* Exercise instructions
Find every line containing the string "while" in the data below, and report how many there are, with no other words.

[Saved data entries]

BEGIN

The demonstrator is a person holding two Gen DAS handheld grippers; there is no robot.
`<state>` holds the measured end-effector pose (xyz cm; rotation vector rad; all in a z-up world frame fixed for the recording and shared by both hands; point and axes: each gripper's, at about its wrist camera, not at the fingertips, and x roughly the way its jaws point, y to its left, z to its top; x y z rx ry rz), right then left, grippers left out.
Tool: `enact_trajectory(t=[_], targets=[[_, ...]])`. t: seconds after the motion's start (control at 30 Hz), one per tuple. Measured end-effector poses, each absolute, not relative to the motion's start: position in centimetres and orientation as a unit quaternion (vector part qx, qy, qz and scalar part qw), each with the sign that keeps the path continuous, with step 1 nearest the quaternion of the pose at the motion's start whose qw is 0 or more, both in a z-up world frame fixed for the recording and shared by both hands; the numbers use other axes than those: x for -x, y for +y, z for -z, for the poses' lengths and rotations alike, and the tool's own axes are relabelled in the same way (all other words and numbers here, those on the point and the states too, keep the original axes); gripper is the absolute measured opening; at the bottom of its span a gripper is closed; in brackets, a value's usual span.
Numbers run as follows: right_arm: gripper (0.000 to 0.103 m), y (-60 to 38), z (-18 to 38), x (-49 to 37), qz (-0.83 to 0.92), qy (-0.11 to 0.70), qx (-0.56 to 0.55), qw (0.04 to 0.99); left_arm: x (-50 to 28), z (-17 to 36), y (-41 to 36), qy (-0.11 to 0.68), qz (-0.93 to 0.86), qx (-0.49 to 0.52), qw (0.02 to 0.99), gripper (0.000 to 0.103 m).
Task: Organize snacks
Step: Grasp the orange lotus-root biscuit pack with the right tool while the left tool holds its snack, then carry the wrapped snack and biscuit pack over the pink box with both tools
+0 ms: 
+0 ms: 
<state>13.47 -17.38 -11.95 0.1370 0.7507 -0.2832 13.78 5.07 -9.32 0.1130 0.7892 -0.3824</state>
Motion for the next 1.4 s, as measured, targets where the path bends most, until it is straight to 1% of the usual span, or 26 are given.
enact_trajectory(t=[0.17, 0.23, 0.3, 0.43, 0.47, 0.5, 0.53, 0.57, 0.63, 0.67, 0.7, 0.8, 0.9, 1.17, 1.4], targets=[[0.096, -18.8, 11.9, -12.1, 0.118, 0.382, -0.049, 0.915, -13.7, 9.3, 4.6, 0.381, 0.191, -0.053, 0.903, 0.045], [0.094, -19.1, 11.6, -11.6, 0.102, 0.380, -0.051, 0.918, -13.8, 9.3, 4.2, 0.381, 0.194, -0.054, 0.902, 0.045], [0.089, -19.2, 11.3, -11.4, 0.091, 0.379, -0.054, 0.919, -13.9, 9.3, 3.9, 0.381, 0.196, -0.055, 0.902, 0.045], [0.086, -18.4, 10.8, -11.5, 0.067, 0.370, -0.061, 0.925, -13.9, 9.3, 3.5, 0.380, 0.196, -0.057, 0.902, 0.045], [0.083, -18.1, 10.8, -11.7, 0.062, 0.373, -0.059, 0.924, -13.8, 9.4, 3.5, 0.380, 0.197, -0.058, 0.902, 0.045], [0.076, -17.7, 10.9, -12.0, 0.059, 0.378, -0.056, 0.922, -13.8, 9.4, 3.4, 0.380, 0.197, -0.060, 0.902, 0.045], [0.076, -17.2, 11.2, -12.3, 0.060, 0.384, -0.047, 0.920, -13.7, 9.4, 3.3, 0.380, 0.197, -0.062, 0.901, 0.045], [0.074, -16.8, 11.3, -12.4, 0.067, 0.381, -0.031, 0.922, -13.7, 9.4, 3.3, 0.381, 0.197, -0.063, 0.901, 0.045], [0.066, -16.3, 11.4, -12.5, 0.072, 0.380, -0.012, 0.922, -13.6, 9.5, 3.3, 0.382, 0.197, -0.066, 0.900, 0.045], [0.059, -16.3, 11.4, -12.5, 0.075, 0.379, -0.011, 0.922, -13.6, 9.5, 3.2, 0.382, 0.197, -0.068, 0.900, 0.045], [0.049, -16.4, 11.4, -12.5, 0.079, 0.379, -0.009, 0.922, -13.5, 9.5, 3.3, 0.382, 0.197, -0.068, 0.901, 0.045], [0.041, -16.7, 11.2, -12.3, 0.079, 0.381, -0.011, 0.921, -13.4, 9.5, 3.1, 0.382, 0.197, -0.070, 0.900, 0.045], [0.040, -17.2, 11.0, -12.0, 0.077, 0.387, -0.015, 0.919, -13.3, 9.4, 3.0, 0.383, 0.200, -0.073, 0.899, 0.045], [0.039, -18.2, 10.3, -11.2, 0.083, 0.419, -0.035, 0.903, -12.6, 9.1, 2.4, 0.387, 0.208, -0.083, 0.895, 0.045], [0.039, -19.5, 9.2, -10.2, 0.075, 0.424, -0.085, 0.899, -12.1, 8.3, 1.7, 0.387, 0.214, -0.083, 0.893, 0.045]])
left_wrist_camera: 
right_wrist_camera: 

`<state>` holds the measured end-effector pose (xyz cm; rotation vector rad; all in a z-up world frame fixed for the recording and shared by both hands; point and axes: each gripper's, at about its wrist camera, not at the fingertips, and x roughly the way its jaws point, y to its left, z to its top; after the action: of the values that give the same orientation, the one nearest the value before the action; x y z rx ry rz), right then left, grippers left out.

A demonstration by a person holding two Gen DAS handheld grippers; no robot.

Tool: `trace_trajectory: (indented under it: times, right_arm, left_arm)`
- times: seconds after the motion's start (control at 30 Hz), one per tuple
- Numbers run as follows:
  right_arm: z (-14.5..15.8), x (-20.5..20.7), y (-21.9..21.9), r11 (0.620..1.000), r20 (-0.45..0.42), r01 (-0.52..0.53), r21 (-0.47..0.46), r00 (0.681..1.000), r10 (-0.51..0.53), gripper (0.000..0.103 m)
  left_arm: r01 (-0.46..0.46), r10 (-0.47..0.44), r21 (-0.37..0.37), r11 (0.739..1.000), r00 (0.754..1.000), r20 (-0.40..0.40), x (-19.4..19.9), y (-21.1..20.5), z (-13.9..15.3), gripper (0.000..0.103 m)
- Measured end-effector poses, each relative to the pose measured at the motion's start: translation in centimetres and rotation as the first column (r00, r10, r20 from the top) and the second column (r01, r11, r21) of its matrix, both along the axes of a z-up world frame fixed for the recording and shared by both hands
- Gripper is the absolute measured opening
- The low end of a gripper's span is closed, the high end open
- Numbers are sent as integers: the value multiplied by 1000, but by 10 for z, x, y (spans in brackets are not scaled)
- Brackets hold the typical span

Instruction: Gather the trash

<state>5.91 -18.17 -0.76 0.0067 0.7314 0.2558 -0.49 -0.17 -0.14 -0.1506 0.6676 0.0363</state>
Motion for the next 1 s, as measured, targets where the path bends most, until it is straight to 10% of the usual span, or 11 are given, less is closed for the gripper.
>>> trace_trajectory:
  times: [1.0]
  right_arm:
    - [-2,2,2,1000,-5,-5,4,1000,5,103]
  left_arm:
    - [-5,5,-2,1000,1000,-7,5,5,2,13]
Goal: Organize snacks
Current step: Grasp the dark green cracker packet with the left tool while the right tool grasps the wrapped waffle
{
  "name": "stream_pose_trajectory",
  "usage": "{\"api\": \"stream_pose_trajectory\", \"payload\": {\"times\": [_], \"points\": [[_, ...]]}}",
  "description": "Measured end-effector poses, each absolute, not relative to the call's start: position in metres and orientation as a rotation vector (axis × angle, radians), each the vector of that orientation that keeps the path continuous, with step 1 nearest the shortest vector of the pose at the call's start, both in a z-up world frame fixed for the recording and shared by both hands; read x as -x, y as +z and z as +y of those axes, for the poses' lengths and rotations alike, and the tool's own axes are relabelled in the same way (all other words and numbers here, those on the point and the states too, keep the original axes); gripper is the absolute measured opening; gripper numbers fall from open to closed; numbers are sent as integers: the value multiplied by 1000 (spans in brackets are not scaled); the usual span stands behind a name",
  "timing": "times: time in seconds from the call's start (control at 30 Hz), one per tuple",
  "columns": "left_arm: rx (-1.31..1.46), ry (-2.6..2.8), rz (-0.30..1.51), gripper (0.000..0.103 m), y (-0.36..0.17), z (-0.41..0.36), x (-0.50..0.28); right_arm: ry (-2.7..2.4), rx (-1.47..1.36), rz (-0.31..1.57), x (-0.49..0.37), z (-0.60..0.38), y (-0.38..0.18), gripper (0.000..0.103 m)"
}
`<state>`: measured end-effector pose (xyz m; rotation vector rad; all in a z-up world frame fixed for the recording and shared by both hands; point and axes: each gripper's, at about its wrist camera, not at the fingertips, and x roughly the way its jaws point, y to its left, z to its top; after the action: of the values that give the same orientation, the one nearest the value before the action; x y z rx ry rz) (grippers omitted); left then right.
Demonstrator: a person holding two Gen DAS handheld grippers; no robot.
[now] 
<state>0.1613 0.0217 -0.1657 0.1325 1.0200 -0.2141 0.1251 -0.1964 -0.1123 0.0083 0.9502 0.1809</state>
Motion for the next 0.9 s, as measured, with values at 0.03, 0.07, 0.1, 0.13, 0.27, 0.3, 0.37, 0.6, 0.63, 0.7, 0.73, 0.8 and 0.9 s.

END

* Your solution
2